PROBLEM REQUIREMENTS
Retype only the lines below from the one with "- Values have" to the one with "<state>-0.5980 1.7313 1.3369", inclusive, skipping every image.
* * * * * * * * *
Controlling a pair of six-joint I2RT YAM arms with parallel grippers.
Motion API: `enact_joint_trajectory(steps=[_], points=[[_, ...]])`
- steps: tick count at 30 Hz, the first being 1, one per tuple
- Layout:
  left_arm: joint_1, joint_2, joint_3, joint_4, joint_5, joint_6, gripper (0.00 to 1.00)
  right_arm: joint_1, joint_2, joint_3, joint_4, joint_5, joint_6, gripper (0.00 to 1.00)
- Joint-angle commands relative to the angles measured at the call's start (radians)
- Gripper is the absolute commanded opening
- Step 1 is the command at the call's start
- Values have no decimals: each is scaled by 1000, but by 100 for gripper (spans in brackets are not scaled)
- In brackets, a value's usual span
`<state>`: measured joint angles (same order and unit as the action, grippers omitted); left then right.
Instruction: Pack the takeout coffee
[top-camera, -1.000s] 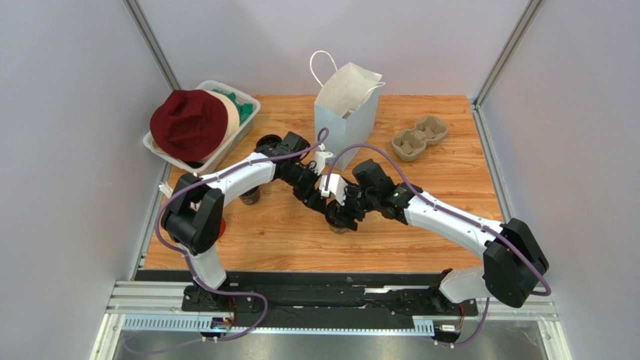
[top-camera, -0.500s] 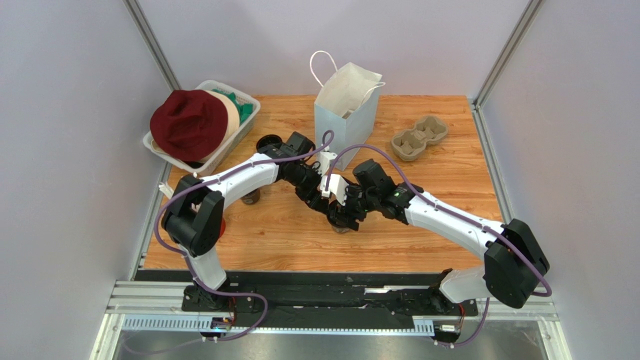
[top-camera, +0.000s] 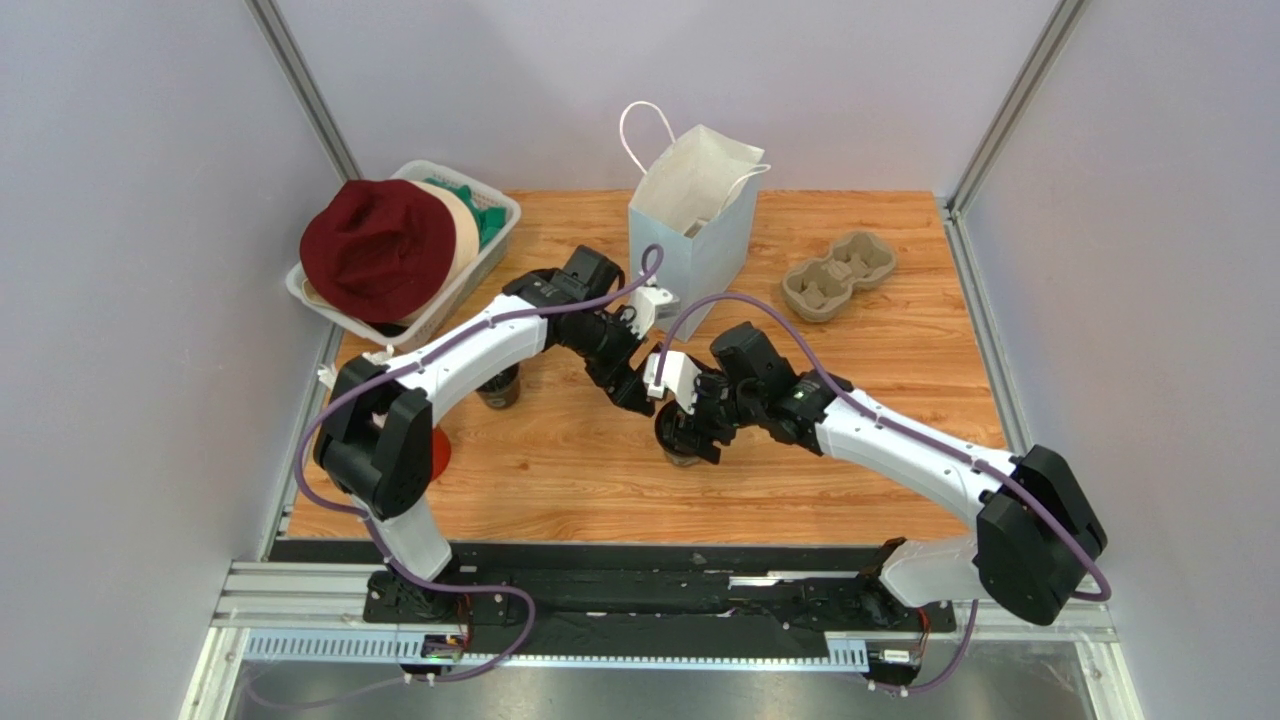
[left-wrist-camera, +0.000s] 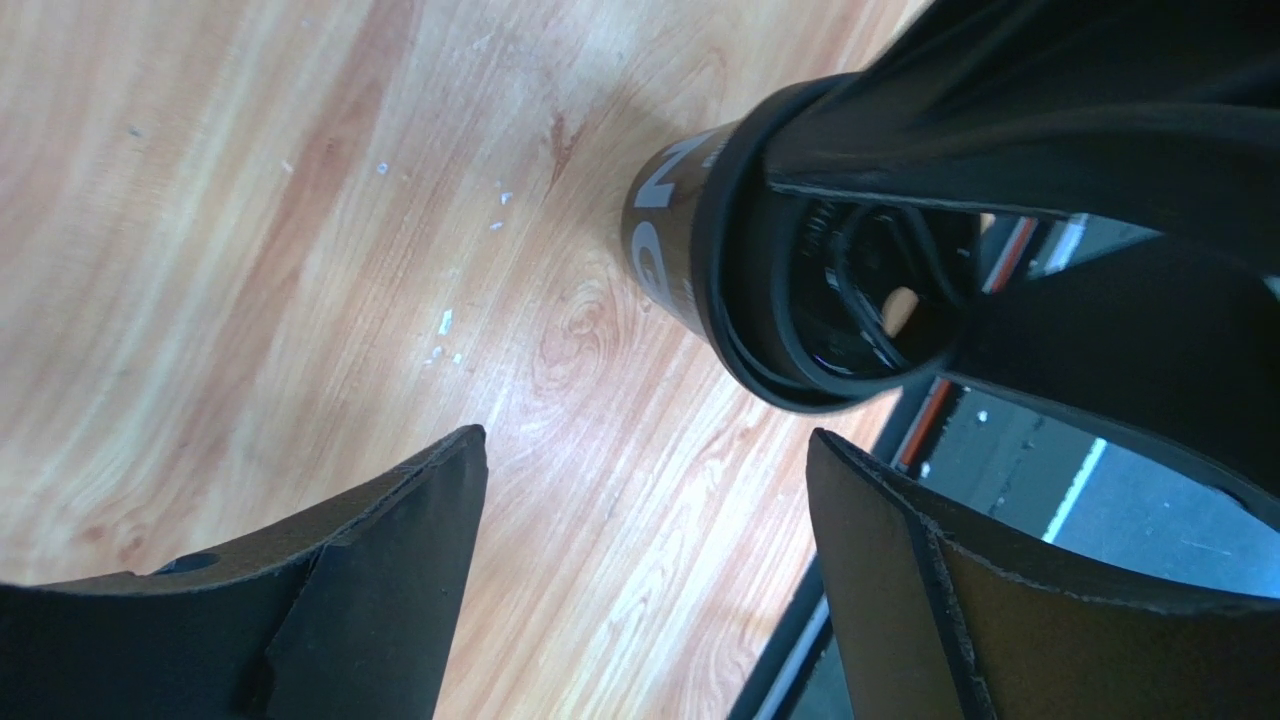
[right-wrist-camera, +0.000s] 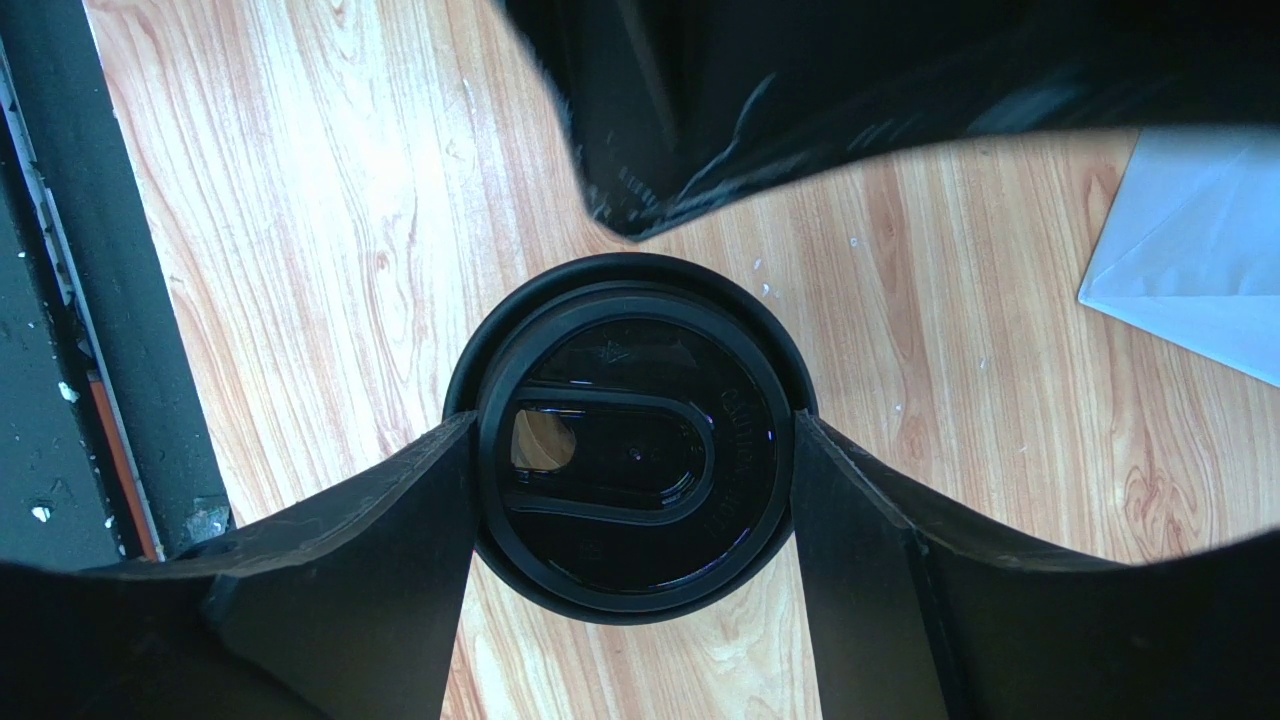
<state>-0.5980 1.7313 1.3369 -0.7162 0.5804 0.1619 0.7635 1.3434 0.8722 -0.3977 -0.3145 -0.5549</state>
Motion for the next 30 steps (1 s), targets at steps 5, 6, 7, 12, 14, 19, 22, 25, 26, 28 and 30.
enact_joint_trajectory(steps=[5, 6, 7, 12, 14, 19, 22, 25, 26, 28, 30], points=[[69, -127, 137, -123, 110, 39, 88, -20, 36, -67, -194, 66, -4, 70], [85, -136, 174, -144, 116, 54, 88, -24, 33, -65, -194, 61, 0, 70], [92, -141, 195, -201, 116, 71, 88, -30, 30, -62, -197, 49, 0, 70], [124, -200, 317, -324, 73, 114, 89, -35, 37, -45, -205, 45, 0, 71], [133, -220, 349, -364, 41, 108, 90, -35, 43, -38, -205, 49, 0, 70], [161, -274, 415, -474, -2, 116, 93, -35, 59, -19, -208, 78, 9, 71], [178, -331, 340, -435, -10, 116, 94, -35, 71, -15, -213, 104, 13, 71], [181, -381, 248, -379, -36, 116, 95, -35, 83, 8, -220, 106, 30, 67], [182, -386, 239, -373, -50, 113, 95, -35, 83, 20, -230, 103, 35, 63], [182, -392, 229, -364, -51, 102, 95, -33, 80, 28, -237, 97, 42, 61], [181, -389, 228, -356, -51, 93, 95, -33, 77, 31, -240, 98, 44, 59]])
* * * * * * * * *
OUTPUT FOR THIS EXERCISE
- Values have no decimals: each is scaled by 1000, but by 100 for gripper (spans in brackets are not scaled)
- In brackets, a value's usual span
`<state>`: measured joint angles (same order and unit as the action, grippers omitted); left then right.
Instruction: Pack the takeout coffee
[top-camera, -1.000s] 
[top-camera, -0.500s] 
[top-camera, +0.000s] 
[left-wrist-camera, +0.000s] 
[right-wrist-camera, +0.000s] 
<state>-0.5980 1.7313 1.3369 -0.7162 0.5804 0.1619 0.7635 1.3434 0.8722 -0.3977 -0.3145 -0.5549</state>

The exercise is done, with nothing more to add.